This year I am not even going to make the promise to myself that I have broken many times in the past.
I am not a great swimmer. I blame Lake Michigan partially for that. I learned to take my first strokes in Lake Michigan off the beach of my Wisconsin birthplace. I am no expert on the currents of Lake Michigan, but I gather the lake’s water moves in several circular flows. As a result, the water temperature near the 1,600 miles of shorelines varies considerably. I know there are many places along the Lake where people swim comfortably and happily. However, while many people used the soft sand Lake Michigan beach of my hometown for games and sunbathing, not many people ventured into the water, or at least not for long. The water was almost always cold. At least in my memory, even in the hottest summers, the lake’s waters did not get above the low sixties.
It did not much matter that Lake Michigan was not a swimmer’s paradise. Wisconsin is filled with lakes of all sorts—big ones, small ones, ones with mucky bottoms, ones with rocky bottoms, ones with sandy bottoms, and like that. A half dozen or more “inland” lakes are within a thirty- or forty-minute drive from my boyhood home. There were plenty of places to go summer swimming.
Perhaps because there were many nearby opportunities to swim, my town did not have a municipal swimming pool, although the “Y” and the country club had pools. The family finances meant I was not a member of either. The parents, however, thought that I should learn to swim. They signed me up for lessons given by the Parks Department. And those lessons were in those Lake Michigan waters, which in my memory were in the fifties early in the summer when I learned to put my head in the water and take a few strokes. It was not much fun.

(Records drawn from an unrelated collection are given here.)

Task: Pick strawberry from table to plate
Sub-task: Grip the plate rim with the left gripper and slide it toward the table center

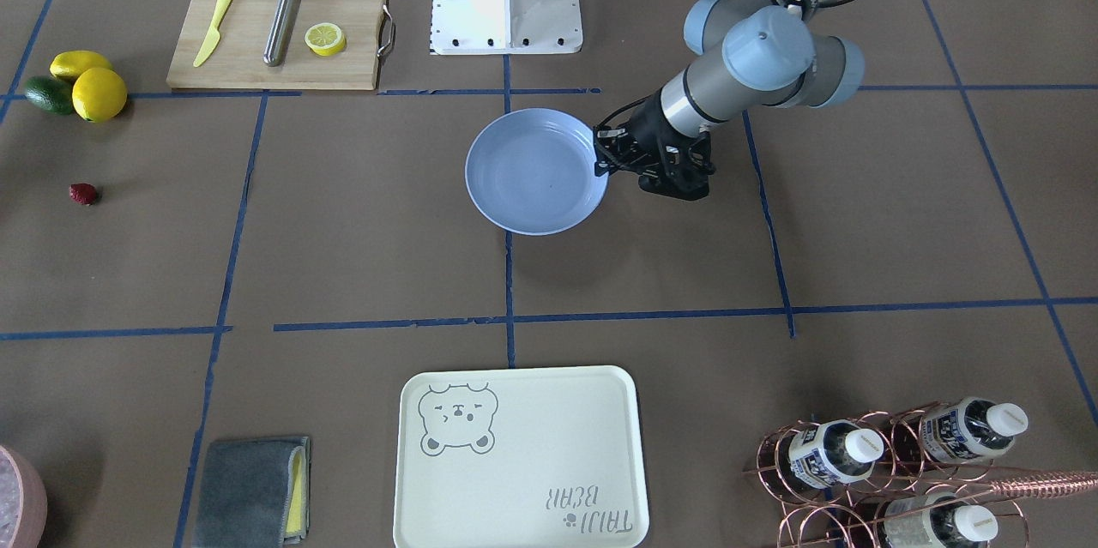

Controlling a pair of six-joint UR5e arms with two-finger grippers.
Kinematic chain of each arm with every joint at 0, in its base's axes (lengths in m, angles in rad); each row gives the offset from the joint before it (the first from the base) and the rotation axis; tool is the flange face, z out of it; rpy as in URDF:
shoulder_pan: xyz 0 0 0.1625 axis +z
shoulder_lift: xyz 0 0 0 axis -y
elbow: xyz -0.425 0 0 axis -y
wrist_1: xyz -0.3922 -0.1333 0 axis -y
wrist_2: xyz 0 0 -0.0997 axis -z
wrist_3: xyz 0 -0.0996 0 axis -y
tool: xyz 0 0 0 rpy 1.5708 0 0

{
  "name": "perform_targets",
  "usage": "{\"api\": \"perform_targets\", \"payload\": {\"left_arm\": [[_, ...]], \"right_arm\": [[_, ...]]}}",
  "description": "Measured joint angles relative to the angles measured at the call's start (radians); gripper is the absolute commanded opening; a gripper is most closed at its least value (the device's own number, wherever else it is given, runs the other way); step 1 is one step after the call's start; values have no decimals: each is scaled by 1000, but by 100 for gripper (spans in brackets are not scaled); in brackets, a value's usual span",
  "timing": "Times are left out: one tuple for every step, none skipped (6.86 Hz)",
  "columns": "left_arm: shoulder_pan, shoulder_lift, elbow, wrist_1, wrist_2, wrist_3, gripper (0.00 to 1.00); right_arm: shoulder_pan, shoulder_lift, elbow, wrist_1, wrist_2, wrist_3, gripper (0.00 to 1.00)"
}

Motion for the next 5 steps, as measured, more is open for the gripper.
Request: {"api": "perform_targets", "payload": {"left_arm": [[19,-31,51,-31,41,-6,0],[35,-43,84,-70,65,-8,0],[45,-47,102,-90,75,-8,0],[51,-48,113,-97,82,-8,0],[53,-48,119,-99,88,-6,0]], "right_arm": [[0,0,0,0,0,0,100],[0,1,1,0,0,0,100],[-1,3,1,1,0,0,100],[-1,4,2,1,0,0,100],[-1,5,2,1,0,0,100]]}}
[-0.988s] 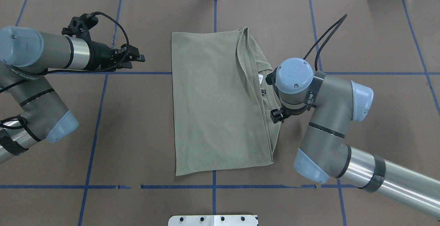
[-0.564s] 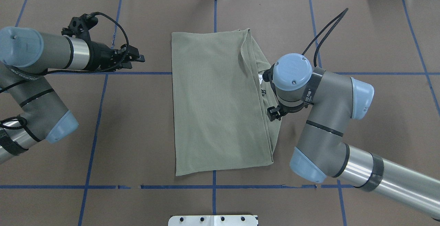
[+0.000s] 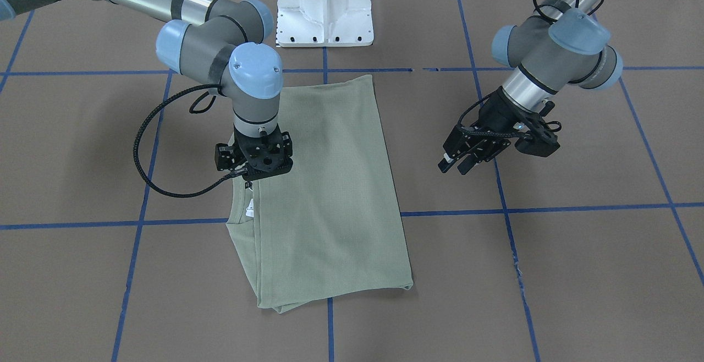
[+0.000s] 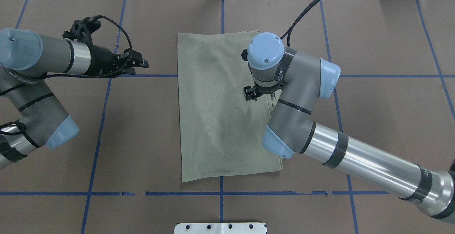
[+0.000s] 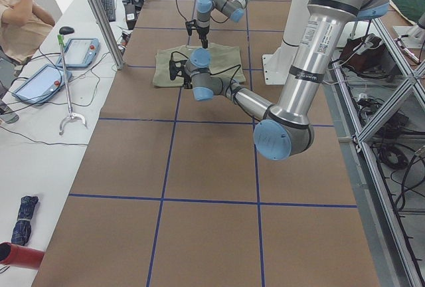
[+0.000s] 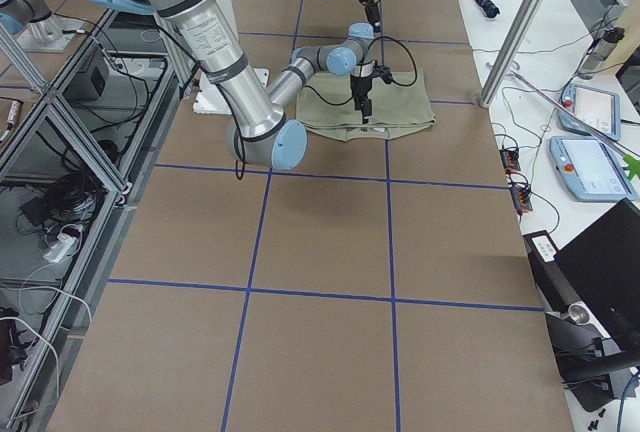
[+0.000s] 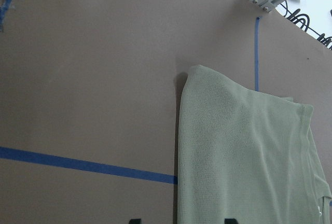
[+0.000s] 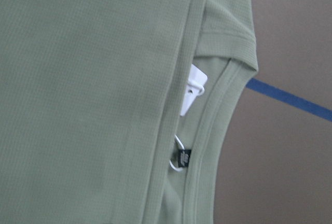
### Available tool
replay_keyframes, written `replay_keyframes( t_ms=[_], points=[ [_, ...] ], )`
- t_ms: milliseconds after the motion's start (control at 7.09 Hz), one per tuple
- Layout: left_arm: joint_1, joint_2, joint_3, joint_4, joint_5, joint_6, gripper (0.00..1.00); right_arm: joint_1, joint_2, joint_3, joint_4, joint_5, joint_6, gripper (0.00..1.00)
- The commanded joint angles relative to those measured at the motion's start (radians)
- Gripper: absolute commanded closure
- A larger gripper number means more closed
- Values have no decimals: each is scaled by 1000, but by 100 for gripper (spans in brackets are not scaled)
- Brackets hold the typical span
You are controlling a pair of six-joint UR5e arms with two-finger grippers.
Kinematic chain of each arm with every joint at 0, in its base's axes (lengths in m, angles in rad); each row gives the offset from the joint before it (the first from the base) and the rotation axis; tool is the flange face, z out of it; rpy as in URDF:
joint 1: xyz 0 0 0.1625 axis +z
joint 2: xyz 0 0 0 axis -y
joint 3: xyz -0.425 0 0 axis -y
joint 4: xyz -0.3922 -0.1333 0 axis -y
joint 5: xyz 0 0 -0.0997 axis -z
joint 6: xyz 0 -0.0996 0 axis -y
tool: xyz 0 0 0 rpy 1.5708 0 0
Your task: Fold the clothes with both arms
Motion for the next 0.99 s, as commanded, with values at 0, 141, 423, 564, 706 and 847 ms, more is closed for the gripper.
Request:
replay_keyframes(
  t_ms=[0, 141, 423, 564, 706, 847],
  points=[
    [1, 2, -7, 0, -12, 0, 38, -32, -52, 93, 16, 3, 261, 0],
    [1, 2, -7, 0, -12, 0, 38, -66, -132, 206, 17, 3, 510, 0],
    [1, 2, -9, 0, -13, 0, 38, -140, -186, 280, 72, -62, 971, 0],
    [-1, 3, -12, 0, -21, -1, 38, -179, -236, 320, 112, -132, 1132, 0],
    [-3, 3, -24, 1, -62, -4, 35, -187, -290, 348, 193, -158, 1269, 0],
    [-6, 7, -36, 1, -64, -6, 33, -212, -313, 375, 206, -186, 1340, 0]
  ],
)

If family funds were not enough for a “Y” membership, you can be rest assured that we did not have a second home on a lake. I did little swimming as a boy. When I did, I found out that my strokes were marginally adequate but that I had not learned to breathe properly while swimming. I could swim 25 yards, sometimes fifty, while holding my breath. I had learned to take breaths by turning my head and gulping in air, but I somehow never got the knack of letting it out properly. I was really just holding my breath. And that is still my swimming technique, although I am no longer fit enough to swim 25 yards holding my breath. Our Pennsylvania community has a beautiful pool. For many years, I have told myself that I will go regularly to the pool and learn how to breathe while swimming. And in each of those years, I have lied to myself.

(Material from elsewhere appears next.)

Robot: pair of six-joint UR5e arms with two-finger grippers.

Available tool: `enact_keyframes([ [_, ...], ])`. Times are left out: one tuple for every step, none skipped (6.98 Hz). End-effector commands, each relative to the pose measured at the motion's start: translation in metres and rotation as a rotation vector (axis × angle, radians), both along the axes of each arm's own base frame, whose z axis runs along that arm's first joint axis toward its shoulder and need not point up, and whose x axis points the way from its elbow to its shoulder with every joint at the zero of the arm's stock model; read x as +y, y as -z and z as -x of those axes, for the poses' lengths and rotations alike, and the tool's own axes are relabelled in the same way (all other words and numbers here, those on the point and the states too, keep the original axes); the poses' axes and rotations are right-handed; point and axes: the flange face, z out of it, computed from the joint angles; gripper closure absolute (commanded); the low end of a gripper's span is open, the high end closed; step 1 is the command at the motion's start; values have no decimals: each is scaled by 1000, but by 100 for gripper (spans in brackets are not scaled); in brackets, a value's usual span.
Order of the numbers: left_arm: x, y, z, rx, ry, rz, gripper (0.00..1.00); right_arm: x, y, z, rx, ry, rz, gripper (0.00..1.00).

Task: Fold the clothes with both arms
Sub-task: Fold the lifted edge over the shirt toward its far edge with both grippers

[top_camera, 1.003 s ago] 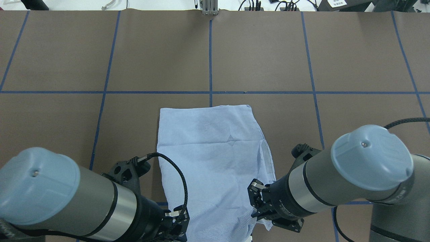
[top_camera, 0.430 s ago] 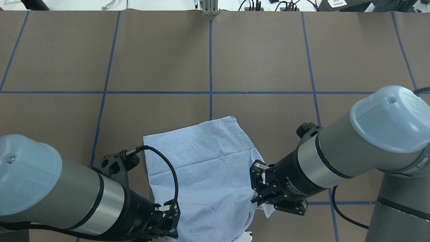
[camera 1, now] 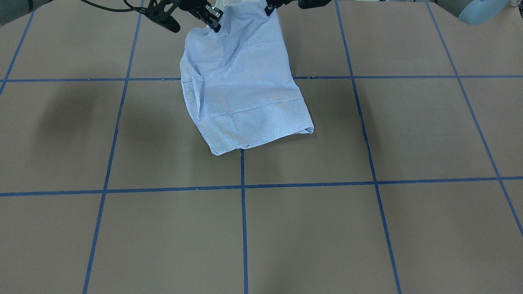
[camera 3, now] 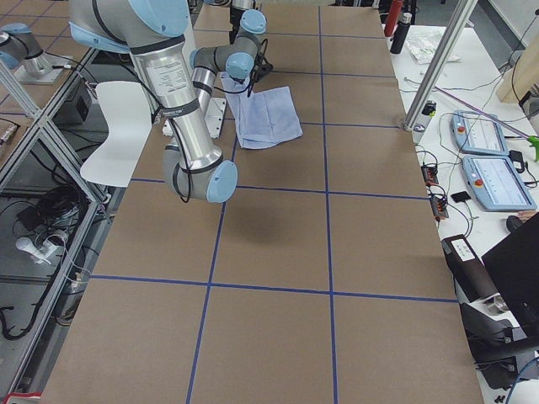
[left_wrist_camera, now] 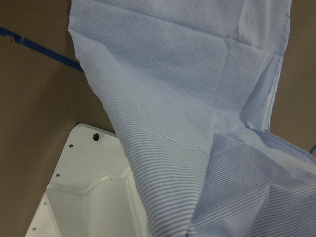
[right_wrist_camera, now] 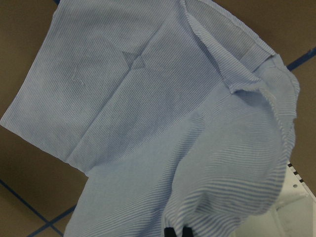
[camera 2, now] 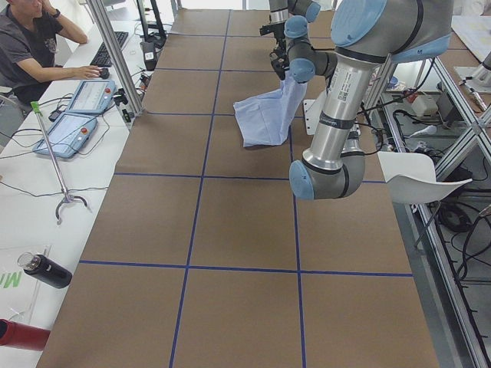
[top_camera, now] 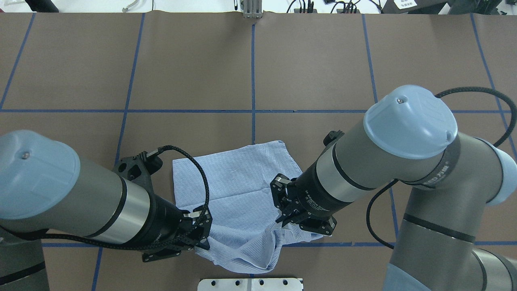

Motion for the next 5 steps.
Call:
enact_keyframes([
  [-35, -26, -20, -83, 52, 31, 100, -39, -10, 20, 47, -34, -42, 100],
  [-44, -38, -34, -116, 45, 26, 100, -63, -17, 26, 72, -47, -61, 100],
  [-52, -53, -46, -154, 41, 29, 100, -85, -20, 38, 96, -57, -64, 100],
  [-56, -54, -45, -158, 50, 31, 100, -103, -19, 55, 114, -51, -76, 100],
  [-60, -57, -48, -166, 53, 36, 100, -114, -15, 67, 123, -52, -78, 100],
])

Even if I had been a better swimmer, I would still have been uncomfortable in the water because of my eyes. I was terribly nearsighted. I was told back then my eyesight was 20/400 or 20/500, but a cataract doctor recently laughed at that and said it was much worse. I was told as a kid that I was functionally blind, which meant that without my glasses I could not function. But I did have glasses, and my disability seldom impeded me. In some ways, it stood me in good stead. I learned to navigate rooms without my glasses, which was a bit like being in the dark. Even now, at least in familiar places, I often don’t need to turn on lights to get around a darkened room. However, sometimes when I had to operate without glasses it was a problem. I tried playing high school football glassless. That was impossible. When I did go swimming, my “blindness” made things difficult.

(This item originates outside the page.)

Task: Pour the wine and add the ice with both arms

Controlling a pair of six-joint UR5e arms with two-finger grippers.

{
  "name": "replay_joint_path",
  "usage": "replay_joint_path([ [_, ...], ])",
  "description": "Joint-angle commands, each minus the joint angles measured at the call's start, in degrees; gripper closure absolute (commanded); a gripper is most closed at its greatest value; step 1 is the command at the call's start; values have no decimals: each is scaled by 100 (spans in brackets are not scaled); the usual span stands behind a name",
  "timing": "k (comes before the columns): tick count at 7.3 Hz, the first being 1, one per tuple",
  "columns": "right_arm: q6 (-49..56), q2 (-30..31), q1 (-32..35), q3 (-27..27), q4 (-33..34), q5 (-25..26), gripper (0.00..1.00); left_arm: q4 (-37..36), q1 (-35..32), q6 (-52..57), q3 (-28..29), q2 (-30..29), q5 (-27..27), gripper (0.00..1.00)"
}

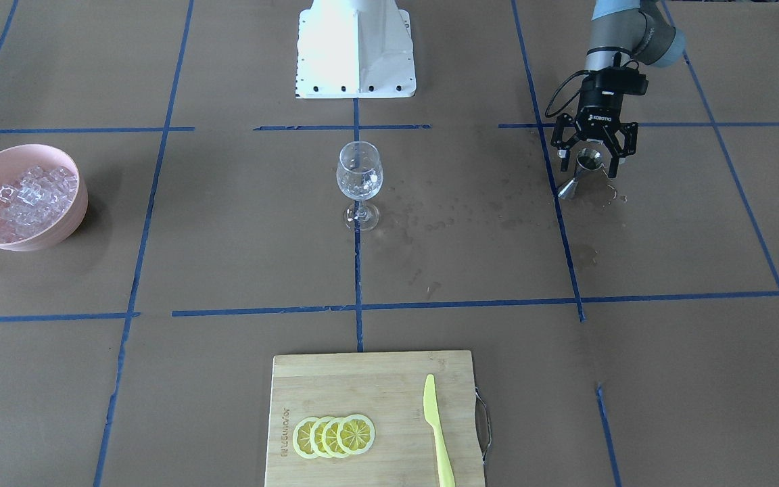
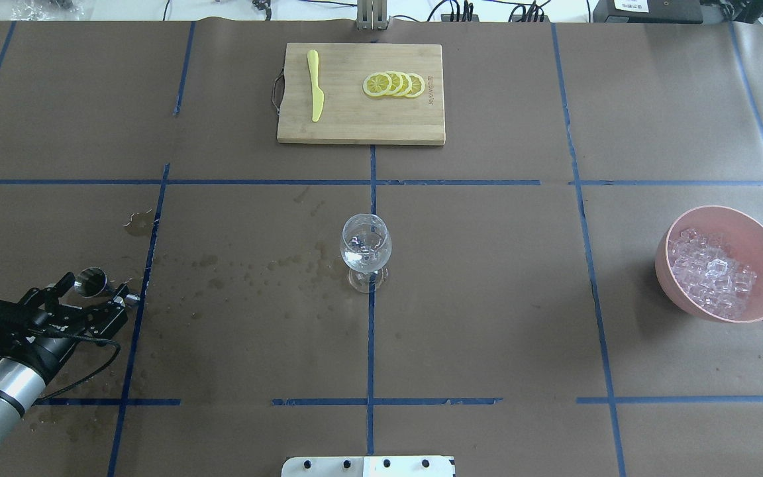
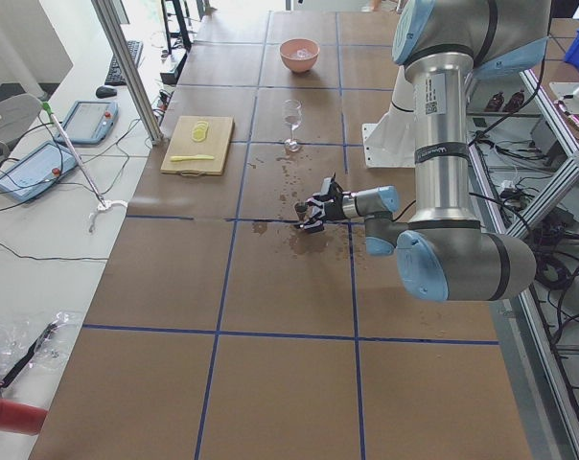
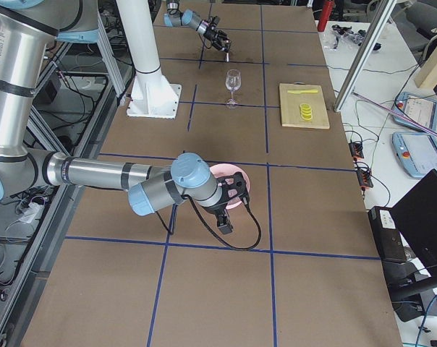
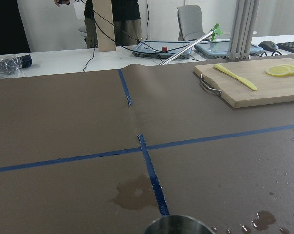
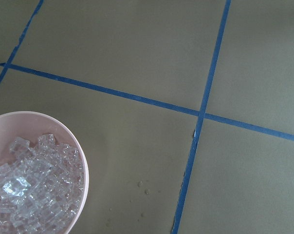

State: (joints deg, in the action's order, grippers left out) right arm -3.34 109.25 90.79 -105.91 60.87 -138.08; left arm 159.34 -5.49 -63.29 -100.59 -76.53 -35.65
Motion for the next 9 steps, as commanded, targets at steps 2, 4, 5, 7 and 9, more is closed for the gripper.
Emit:
replay_joint_path([
  [2, 0, 0, 0, 9, -5, 0, 0, 9, 57, -17, 276, -151, 40, 39],
  [4, 9, 0, 0, 17, 3, 0, 0, 9, 136, -17, 312, -160, 40, 54],
  [5, 9, 0, 0, 26, 3, 0, 0, 9, 171, -17, 312, -160, 40, 54],
  [7, 0, 0, 0, 18, 3, -9, 0, 9, 189, -17, 312, -160, 40, 56],
  [9, 0, 0, 0, 18, -5, -9, 0, 9, 189, -17, 312, -160, 40, 55],
])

I was about 14 when I first went water skiing. My sister’s college roommate had a home near the Wisconsin Dells, which our family visited. The roommate’s father wanted me to water ski. I couldn’t chicken out, but my fear was not of falling but whether I would know where to let go of the rope in front of their cottage. I thought that I might not be able to distinguish it from the giant blur of other ones, and I was embarrassed to tell them how bad my eyesight was. Since I was not a strong swimmer, having to swim a long distance to the starting dock — even if I could find it — was scary. However, I could see blobs of color, and luckily the cottages were differently hued. I memorized the colors of their cottage and the two next to theirs, and I let go of the tow rope somewhat in the vicinity of where I was supposed to. Later I would go water skiing on Elkhart Lake, where the grandparents of my high school friend had a cottage. I learned the color schemes of the houses there, too, and did not have the same fear of having to swim halfway across the lake to get back to the right cottage. However, often when we did get back, Steve and his brothers would talk about all the good-looking girls they had seen on the lake while towing me. Sadly, I saw none of them.